Find the string "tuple" in the records and copy each line where it occurs.

##### Information #####

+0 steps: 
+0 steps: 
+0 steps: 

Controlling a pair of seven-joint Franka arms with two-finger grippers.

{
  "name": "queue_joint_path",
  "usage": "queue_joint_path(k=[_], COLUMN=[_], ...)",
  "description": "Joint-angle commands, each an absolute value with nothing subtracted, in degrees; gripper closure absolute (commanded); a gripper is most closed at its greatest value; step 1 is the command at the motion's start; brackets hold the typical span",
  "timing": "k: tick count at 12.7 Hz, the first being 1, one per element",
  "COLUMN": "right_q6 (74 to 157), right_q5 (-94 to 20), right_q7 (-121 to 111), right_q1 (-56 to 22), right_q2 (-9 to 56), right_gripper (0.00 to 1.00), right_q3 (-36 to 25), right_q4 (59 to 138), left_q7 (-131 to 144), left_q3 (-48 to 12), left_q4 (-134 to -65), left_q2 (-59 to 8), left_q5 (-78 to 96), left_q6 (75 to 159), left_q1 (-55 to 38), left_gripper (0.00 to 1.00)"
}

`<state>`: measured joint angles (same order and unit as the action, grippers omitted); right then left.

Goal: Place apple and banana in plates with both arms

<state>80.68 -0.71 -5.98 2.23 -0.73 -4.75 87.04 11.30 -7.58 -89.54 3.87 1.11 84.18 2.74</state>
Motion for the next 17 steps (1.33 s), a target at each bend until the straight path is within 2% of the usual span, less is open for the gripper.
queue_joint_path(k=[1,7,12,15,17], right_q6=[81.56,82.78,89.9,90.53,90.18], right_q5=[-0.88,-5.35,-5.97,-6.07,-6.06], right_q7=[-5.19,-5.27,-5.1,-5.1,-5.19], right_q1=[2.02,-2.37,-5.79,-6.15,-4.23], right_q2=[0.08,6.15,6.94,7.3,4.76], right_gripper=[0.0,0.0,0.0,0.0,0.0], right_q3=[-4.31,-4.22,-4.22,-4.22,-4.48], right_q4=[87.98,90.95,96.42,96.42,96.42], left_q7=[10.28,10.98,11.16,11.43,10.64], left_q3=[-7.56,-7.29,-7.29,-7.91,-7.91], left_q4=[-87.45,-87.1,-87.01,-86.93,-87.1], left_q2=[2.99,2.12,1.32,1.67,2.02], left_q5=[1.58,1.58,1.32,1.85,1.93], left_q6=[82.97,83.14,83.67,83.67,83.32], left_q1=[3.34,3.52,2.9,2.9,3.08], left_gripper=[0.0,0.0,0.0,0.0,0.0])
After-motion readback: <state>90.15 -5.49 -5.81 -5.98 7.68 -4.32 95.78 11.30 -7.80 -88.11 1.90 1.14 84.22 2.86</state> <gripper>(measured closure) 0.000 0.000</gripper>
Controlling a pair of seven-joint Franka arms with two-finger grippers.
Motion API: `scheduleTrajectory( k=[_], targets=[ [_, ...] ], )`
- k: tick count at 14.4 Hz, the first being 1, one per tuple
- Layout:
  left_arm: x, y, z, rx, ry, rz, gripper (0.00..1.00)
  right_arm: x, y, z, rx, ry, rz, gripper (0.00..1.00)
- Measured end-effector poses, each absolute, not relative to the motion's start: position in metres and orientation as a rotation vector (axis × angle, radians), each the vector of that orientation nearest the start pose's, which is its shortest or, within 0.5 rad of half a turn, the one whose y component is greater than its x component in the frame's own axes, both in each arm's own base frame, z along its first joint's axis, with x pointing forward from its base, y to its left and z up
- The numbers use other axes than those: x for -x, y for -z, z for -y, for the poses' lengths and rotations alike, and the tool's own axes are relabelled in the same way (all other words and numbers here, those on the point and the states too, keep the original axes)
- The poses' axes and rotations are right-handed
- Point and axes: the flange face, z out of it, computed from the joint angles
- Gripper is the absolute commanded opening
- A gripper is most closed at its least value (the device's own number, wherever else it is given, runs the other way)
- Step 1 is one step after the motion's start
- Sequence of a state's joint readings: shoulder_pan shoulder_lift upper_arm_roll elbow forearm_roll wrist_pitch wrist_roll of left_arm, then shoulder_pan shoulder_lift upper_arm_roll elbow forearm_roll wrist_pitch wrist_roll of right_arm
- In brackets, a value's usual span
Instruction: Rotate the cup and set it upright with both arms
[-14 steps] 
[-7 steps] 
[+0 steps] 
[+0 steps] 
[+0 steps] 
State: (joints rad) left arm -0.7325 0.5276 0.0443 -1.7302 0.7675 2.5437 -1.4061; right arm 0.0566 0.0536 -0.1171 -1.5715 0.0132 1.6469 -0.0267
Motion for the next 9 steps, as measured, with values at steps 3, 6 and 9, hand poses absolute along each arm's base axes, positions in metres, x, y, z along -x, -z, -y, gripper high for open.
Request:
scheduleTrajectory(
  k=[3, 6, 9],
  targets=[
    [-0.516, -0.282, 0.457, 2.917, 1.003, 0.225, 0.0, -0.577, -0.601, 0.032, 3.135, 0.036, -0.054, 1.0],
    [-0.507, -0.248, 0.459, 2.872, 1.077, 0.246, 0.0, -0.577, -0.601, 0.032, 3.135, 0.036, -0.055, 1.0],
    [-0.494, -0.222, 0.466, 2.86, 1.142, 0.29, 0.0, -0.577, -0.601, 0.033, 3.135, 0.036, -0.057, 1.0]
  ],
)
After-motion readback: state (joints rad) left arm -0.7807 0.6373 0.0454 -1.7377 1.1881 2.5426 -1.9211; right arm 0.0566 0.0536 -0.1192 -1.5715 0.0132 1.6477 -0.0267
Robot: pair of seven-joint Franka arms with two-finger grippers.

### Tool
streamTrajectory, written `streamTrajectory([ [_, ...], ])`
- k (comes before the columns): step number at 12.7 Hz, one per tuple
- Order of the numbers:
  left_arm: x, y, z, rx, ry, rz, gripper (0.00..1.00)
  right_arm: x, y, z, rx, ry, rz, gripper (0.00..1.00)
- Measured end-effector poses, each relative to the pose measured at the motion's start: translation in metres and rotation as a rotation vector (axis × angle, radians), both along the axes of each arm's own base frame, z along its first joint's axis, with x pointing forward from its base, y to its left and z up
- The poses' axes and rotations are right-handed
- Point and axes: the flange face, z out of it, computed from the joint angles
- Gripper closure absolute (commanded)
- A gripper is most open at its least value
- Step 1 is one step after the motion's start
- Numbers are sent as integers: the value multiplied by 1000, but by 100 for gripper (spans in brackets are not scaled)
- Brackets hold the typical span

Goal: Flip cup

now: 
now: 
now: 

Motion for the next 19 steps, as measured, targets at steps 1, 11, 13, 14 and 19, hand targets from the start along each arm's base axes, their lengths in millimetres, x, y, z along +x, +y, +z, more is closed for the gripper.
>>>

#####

• _Response box_:
- k: tick count at 14.4 Hz, the first being 1, one per tuple
- k (comes before the columns): step number at 12.7 Hz, one per tuple

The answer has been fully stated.